La misión LINK intentará alargar la vida científica del observatorio espacial Swift.
La NASA prepara una misión de servicio orbital para elevar la trayectoria del observatorio Neil Gehrels Swift, un telescopio que desde 2004 vigila fenómenos energéticos del cosmos. La operación busca que la pérdida gradual de altitud no limite una misión que aún produce datos valiosos.
El vehículo encargado será LINK, una nave robótica desarrollada por Katalyst. Viajará en un cohete Pegasus XL de Northrop Grumman, cuyo lanzamiento está previsto para junio mediante el avión L-1011 Stargazer. Este sistema permite transportar el cohete bajo el avión y liberarlo en vuelo antes de que encienda sus motores.
Tras el despegue, LINK deberá aproximarse a Swift y modificar su órbita. La maniobra pretende ampliar el tiempo disponible para sus observaciones, especialmente las relacionadas con estallidos de rayos gamma, explosiones extremadamente intensas, y con otros sucesos cósmicos que aparecen sin aviso.

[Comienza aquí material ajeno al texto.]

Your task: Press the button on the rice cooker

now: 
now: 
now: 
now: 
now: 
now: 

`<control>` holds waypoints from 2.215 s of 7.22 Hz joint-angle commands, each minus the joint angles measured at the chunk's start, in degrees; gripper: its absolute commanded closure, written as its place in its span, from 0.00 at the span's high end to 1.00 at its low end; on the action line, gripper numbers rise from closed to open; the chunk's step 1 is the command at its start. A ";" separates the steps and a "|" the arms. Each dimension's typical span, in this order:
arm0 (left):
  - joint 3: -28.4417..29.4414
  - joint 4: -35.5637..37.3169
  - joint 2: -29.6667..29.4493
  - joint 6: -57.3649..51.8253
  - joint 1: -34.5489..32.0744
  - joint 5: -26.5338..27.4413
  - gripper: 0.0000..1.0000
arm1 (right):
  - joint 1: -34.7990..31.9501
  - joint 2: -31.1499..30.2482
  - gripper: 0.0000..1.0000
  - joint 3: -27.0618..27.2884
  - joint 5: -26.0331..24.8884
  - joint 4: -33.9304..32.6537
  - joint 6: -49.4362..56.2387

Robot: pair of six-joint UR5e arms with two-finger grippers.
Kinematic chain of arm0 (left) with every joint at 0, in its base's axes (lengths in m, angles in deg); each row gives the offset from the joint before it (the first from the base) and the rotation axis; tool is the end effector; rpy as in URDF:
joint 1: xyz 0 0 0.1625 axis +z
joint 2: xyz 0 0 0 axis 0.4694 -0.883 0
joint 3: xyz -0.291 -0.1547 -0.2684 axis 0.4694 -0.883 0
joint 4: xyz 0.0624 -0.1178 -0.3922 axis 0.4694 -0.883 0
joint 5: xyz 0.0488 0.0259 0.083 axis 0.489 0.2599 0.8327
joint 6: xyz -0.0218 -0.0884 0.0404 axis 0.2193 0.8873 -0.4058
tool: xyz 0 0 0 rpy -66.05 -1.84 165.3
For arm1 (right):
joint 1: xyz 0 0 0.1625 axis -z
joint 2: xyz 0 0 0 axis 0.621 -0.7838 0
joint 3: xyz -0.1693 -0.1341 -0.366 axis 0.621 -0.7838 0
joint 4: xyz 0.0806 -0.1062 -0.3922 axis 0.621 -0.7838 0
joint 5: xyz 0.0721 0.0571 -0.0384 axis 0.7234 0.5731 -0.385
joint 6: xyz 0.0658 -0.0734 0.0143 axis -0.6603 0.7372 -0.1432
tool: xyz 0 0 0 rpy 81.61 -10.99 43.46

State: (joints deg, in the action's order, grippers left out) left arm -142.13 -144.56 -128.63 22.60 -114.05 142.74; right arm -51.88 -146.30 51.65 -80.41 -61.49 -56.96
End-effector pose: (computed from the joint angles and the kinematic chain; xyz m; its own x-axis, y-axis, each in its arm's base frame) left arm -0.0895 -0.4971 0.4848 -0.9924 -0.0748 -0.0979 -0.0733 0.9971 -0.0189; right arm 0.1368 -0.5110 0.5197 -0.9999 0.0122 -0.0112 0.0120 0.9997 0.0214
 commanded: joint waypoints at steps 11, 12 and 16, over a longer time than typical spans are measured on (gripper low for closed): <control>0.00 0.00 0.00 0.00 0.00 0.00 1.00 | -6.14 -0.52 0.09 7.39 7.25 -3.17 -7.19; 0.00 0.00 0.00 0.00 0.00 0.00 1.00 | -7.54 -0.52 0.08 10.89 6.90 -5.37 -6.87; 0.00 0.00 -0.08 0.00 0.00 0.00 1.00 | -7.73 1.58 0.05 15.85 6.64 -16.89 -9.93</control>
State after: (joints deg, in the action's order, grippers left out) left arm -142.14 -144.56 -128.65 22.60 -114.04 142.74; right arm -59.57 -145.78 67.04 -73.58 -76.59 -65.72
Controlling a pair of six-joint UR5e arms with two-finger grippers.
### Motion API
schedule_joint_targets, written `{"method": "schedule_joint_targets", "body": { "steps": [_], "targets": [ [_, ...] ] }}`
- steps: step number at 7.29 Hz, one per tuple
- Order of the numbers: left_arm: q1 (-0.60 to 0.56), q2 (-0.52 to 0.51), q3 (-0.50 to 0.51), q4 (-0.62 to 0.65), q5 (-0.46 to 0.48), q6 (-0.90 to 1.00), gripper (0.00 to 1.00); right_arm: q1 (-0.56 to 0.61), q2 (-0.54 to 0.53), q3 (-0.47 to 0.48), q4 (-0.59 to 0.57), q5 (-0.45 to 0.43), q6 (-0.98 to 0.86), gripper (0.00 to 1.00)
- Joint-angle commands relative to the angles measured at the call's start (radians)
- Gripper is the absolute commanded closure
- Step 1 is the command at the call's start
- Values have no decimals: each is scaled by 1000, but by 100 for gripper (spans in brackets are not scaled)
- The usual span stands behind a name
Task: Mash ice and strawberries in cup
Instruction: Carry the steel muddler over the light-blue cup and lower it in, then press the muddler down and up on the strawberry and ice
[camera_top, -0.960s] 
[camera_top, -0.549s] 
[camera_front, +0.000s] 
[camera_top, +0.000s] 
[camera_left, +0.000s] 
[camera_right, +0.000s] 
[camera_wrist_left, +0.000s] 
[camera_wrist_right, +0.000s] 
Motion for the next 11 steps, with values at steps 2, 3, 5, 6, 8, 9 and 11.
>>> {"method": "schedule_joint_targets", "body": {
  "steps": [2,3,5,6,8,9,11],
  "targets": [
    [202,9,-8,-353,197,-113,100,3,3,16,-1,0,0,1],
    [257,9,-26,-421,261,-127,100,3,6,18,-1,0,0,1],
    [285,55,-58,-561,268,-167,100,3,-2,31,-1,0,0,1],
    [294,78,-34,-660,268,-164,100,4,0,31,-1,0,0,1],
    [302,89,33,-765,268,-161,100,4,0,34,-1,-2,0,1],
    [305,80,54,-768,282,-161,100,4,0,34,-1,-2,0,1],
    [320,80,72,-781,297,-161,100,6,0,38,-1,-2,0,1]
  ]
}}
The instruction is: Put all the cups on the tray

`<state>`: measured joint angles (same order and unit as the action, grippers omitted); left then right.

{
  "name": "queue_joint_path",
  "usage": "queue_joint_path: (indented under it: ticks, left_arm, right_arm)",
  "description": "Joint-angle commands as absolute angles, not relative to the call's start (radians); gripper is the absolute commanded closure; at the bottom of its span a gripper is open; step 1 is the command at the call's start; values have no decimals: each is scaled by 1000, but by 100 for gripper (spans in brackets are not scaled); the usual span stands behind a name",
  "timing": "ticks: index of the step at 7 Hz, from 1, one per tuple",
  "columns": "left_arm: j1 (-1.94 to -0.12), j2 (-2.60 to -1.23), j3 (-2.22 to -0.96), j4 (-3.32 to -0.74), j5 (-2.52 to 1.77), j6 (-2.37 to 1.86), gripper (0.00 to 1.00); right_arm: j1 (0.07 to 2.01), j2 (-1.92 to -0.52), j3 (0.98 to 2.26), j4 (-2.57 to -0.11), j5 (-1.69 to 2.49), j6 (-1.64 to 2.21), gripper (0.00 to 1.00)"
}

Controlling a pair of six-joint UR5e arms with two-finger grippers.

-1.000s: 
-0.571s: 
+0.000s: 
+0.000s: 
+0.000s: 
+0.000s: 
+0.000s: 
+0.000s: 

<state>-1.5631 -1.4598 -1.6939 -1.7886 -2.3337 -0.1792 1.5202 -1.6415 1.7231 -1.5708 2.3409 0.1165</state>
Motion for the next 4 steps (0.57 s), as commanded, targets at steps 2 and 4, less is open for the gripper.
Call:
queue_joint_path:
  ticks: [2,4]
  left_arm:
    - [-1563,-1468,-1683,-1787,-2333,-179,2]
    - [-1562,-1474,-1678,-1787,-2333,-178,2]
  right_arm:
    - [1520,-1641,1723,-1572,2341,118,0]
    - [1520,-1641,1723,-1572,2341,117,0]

Swift cumple además una función estratégica: cuando detecta un cambio súbito en el cielo, distribuye información para que otros observatorios puedan actuar con rapidez. Esa coordinación convierte al telescopio en una especie de nodo de alerta dentro de la astronomía de alta energía.
La NASA mostrará el 17 de junio en Wallops, Virginia, el cohete Pegasus y el avión Stargazer a periodistas acreditados, y celebrará una teleconferencia de audio sobre la misión. Si LINK logra elevar Swift, la operación reforzará el valor de la robótica para mantener activos observatorios científicos veteranos.